Task brief: Among the entries below, please show each line that carries the word "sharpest".

Record excerpts:
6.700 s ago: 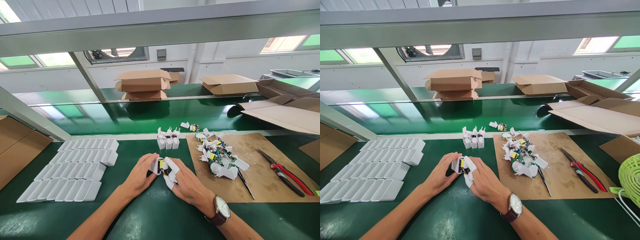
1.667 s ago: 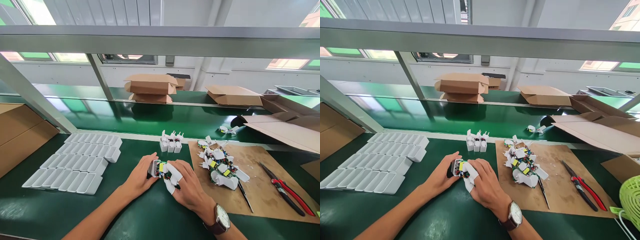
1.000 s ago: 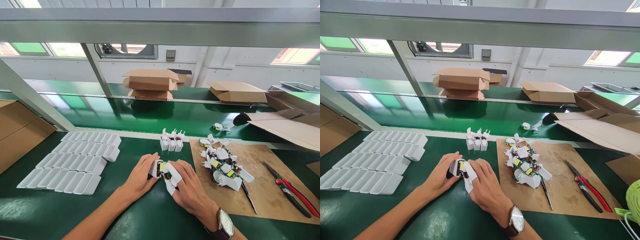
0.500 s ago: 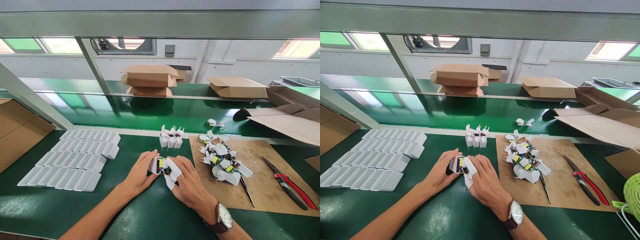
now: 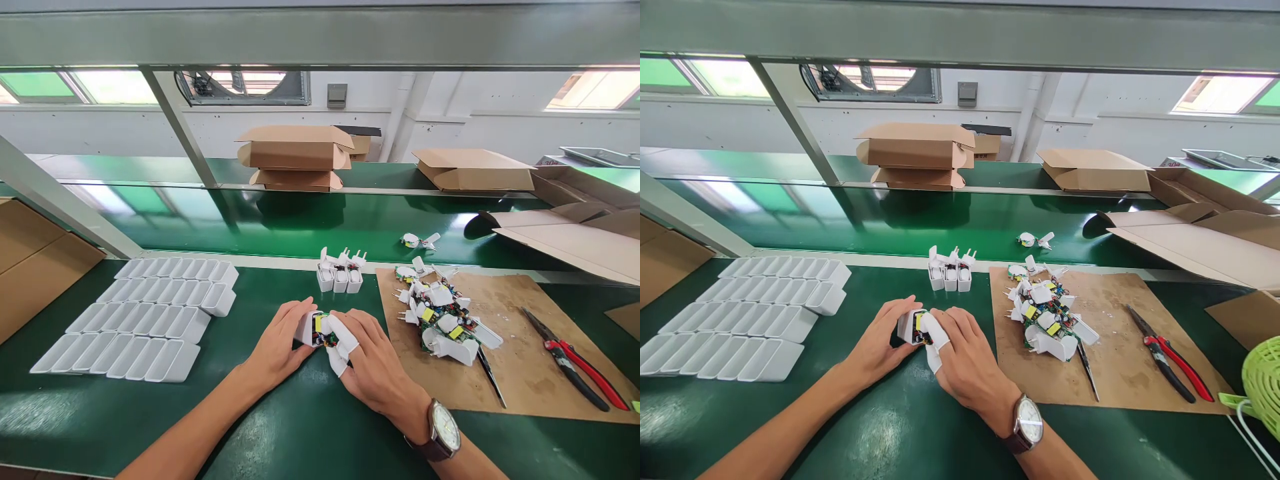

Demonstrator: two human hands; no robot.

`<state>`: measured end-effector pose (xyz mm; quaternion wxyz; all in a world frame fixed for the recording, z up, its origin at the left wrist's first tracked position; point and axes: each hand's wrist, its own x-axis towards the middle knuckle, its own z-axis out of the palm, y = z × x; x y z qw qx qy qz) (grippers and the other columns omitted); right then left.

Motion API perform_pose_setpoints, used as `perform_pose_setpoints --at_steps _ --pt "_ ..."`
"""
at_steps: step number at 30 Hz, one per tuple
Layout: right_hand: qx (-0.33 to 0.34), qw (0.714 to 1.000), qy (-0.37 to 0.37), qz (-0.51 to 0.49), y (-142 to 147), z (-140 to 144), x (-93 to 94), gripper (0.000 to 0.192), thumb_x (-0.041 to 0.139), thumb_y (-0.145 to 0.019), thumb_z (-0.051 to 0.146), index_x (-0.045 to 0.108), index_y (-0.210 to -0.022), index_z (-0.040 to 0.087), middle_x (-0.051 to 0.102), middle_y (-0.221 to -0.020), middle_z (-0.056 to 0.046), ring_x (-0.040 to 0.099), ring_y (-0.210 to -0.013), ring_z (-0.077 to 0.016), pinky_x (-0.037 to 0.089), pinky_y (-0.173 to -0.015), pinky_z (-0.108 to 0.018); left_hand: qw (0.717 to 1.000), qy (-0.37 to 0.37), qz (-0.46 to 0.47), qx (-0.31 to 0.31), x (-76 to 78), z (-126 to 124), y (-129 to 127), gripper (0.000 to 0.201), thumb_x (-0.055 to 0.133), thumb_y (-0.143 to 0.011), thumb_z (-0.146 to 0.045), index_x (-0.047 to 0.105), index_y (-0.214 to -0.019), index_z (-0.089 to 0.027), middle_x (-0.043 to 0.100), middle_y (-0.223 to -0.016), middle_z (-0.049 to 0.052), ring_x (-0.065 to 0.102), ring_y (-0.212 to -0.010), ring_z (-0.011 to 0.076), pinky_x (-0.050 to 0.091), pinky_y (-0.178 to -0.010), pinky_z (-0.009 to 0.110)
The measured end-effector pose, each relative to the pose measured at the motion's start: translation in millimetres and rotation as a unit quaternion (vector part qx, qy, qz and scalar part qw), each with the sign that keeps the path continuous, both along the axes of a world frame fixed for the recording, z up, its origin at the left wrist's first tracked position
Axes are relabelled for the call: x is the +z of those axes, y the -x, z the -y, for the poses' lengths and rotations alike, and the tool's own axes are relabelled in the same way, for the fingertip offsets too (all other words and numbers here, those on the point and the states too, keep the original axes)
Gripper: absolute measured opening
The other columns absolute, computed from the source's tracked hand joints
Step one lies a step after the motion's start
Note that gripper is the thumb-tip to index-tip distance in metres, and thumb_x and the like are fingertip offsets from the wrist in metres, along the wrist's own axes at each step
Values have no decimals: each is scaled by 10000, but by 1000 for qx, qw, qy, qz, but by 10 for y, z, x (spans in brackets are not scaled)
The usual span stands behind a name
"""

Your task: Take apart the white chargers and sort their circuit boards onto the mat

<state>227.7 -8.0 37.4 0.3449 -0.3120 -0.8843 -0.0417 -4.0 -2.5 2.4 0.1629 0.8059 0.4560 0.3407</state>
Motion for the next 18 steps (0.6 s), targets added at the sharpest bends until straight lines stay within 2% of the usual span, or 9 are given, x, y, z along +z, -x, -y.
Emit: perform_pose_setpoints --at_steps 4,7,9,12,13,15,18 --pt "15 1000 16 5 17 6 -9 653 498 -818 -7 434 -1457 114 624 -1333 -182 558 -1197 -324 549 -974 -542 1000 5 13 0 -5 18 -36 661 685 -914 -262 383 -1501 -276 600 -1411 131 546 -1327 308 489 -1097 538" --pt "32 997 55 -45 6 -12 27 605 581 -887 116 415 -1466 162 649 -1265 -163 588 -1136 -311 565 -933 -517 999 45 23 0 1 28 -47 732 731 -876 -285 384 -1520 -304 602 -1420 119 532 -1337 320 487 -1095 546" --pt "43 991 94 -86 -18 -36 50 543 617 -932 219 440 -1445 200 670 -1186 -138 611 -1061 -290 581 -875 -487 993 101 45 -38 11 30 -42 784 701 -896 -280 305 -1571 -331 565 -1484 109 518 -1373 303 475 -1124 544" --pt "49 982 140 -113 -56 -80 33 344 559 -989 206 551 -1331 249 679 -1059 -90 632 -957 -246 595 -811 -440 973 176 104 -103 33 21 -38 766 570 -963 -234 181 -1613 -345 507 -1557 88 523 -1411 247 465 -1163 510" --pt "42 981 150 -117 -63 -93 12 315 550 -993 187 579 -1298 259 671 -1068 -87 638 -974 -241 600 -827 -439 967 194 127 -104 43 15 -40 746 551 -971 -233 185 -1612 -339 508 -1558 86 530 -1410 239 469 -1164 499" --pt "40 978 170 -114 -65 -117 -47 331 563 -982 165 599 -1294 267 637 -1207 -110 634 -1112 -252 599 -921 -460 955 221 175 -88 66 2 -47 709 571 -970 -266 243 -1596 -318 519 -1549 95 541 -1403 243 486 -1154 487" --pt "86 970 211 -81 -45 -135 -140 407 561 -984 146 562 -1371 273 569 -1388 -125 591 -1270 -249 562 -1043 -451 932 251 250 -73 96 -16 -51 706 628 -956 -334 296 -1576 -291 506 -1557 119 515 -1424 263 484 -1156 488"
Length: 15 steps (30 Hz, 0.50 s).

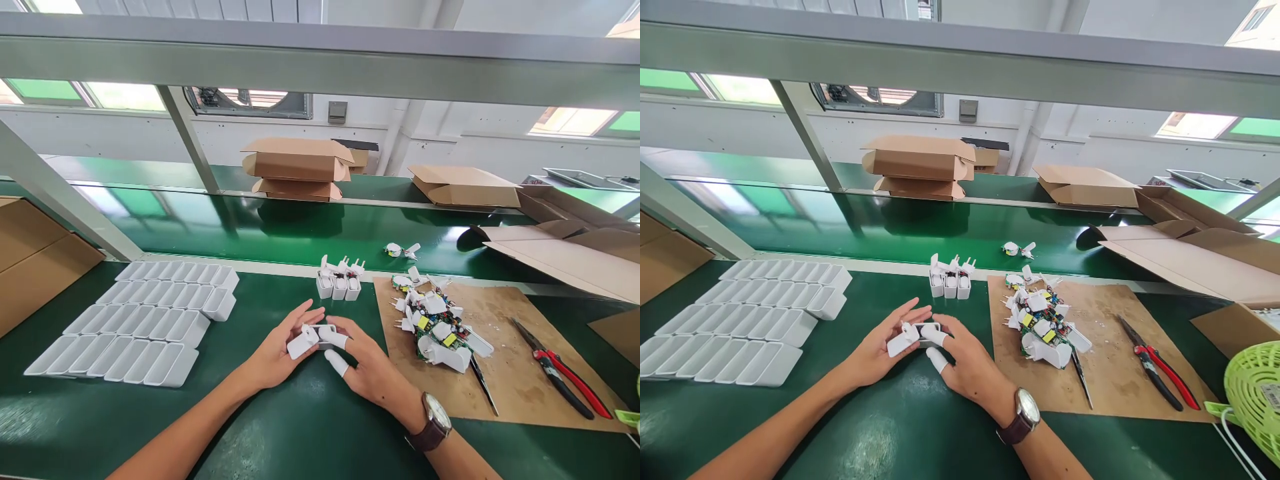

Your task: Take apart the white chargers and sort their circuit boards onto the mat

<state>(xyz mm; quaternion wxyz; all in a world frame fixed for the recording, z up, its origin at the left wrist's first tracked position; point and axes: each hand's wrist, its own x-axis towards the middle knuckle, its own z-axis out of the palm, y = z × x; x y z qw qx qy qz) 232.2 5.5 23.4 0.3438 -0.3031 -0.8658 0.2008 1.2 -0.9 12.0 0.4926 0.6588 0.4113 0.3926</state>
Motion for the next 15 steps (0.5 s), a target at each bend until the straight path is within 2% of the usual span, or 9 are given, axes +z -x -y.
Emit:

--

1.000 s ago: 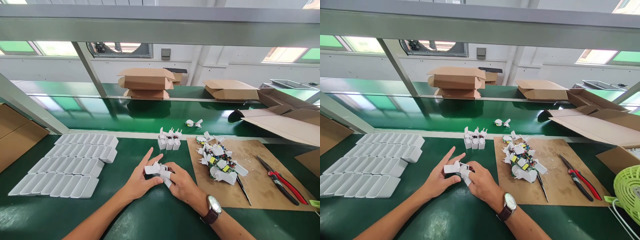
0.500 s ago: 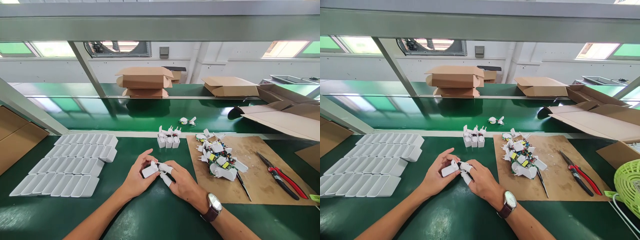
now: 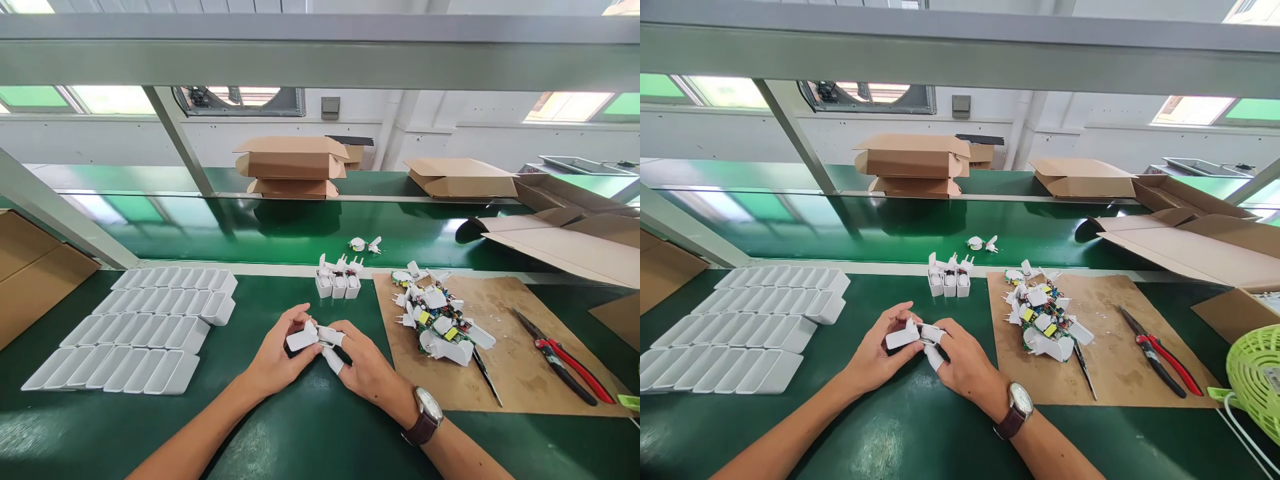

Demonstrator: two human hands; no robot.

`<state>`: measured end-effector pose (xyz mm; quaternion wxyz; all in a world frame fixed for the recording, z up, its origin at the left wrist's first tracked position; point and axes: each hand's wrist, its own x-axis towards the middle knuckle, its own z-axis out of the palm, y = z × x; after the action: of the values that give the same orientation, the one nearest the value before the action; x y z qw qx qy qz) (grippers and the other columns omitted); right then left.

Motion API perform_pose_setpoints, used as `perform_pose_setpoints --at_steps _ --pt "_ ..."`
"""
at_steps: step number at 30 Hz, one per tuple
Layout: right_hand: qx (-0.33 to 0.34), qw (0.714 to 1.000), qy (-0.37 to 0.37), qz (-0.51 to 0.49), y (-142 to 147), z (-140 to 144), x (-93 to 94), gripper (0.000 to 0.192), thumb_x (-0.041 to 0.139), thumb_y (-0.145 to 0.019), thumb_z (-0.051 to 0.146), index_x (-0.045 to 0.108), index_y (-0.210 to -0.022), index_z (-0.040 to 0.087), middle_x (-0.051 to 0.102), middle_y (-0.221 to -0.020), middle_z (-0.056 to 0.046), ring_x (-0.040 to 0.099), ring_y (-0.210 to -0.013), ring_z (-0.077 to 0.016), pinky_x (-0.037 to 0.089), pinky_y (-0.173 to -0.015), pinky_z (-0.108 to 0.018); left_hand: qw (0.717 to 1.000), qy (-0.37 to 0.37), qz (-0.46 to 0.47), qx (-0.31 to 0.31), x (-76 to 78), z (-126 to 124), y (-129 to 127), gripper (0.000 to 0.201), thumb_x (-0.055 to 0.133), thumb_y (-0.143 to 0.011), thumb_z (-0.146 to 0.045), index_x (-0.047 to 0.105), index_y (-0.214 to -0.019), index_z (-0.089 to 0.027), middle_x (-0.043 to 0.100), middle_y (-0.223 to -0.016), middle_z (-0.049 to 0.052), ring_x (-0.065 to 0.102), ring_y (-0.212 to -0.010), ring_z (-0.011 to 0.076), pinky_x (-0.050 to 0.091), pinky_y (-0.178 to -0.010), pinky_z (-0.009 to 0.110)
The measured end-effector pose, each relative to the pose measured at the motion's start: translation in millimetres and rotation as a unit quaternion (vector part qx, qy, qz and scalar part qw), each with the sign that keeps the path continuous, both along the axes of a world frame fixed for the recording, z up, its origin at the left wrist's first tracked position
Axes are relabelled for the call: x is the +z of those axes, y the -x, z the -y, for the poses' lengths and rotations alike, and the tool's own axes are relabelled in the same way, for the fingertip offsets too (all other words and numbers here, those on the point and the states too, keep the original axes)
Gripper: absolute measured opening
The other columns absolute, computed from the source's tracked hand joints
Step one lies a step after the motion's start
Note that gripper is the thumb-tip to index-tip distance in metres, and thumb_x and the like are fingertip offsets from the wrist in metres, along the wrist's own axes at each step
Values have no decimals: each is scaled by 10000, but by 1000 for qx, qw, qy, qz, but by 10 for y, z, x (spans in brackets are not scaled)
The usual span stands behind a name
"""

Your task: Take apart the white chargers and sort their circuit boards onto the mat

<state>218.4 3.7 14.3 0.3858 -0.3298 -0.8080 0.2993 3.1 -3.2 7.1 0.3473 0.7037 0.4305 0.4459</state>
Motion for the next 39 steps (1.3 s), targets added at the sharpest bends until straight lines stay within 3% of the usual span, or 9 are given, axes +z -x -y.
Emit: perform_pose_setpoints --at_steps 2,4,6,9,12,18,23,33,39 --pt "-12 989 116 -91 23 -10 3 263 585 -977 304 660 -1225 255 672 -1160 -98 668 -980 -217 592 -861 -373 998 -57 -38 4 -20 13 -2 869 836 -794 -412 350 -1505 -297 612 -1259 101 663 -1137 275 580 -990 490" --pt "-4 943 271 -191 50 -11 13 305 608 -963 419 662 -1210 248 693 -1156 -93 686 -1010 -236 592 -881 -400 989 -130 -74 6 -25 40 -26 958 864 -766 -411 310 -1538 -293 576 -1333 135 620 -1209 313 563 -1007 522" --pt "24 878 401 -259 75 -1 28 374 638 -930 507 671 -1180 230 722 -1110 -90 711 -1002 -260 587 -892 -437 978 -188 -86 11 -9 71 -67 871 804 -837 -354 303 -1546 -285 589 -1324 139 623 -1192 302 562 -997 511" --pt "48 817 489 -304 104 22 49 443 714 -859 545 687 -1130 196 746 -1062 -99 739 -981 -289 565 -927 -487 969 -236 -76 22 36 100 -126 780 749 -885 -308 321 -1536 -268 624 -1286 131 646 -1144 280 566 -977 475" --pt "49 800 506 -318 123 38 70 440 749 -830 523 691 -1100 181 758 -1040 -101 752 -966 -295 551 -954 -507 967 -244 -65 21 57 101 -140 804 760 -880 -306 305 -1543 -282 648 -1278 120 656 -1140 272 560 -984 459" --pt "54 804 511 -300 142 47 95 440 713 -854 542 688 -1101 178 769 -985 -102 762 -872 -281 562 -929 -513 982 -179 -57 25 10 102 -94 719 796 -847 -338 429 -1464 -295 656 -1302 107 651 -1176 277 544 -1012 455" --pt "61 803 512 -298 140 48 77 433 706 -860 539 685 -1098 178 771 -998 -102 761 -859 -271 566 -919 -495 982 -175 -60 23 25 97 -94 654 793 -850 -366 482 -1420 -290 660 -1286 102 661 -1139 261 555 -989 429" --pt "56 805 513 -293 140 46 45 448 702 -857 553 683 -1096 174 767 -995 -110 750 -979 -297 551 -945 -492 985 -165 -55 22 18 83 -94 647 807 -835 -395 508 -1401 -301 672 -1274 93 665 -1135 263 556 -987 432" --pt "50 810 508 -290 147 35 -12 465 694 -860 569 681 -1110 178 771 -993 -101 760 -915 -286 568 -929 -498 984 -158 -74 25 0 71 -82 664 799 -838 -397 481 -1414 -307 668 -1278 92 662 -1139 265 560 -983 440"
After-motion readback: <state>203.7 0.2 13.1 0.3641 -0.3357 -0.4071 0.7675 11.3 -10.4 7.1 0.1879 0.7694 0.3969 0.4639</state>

Output of the exercise:
Motion for the next 18 steps (0.6 s), targets added at the sharpest bends until straight lines stay within 2% of the usual span, or 9 are given, x, y, z along +z, -x, -y.
Motion for the next 39 steps (1.3 s), targets added at the sharpest bends until straight lines stay within 3% of the usual span, or 9 are given, axes +z -x -y.

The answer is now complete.